Computer: any x86, tested only on 64-bit machines.
Operating system: Generic Linux.
Keywords: Variably saturated flow, Richards equation, OpenFOAM®, Massively parallel computation, Transfers in soils, Porous media.
Classification: 13.

External routines: OpenFOAM® (version 2.0.1 or later)

Nature of problem:
This software solves the non-linear three-dimensional transient Richards equation, which is a very popular model for water transfer in variably saturated porous media (e.g.: soils).
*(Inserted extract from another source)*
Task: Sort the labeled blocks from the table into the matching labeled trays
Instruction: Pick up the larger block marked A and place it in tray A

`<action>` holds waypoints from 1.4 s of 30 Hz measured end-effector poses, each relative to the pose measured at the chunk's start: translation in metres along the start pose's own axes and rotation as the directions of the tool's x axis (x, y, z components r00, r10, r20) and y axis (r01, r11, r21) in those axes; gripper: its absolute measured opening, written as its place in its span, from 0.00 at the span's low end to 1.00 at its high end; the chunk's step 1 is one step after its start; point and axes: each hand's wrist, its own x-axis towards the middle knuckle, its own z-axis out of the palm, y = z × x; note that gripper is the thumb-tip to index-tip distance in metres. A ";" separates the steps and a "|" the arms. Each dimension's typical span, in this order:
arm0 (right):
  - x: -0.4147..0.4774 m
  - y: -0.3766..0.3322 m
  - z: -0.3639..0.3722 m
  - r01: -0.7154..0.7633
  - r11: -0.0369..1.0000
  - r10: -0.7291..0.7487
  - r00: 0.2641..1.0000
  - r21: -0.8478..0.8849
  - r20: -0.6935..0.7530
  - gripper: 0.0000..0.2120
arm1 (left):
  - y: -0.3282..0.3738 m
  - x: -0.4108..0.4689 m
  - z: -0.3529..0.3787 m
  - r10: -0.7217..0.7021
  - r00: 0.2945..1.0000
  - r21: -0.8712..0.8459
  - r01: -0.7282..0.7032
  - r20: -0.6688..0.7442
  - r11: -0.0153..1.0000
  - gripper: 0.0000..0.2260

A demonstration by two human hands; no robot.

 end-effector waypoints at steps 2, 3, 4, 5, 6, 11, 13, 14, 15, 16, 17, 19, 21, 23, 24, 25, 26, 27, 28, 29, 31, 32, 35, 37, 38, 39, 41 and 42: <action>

It is designed to take advantage of the massively parallel computing performance of OpenFOAM®. The goal is to be able to model natural hydrosystems on large temporal and spatial scales.

Solution method:
A mixed implicit (FVM in the object oriented OpenFOAM® framework) and explicit (FVC in the object oriented OpenFOAM® framework) discretization of the equation with a backward time scheme is coupled with a linearization method (Picard algorithm). Due to the linearization loop the final solution of each time step tends towards a fully implicit solution. The implementation has been carried out with a concern for robustness and parallel efficiency.

The choice of the maximum and initial time steps must be made carefully in order to avoid stability problems. A careful convergence study of mesh cell size, linear solver precision and linearization method precision must be undertaken for each considered problem, depending on the precision required for the expected results, the spatial and temporal scales at stake, and so on. Finally, the solver in its current version only handles meshes with a constant cell volume (a crash will not necessarily occur with an irregular mesh but some problems may arise with the convergence criterion of the linearization method).

Running time:
Highly variable, depending on the mesh size and the number and nature of cores involved. The test run provided requires less than 2 seconds on a 64 bit machine with Intel®CoreTMi7-2760QM CPU @ 2.40GHz x8 and 3.8 Gigabytes of RAM.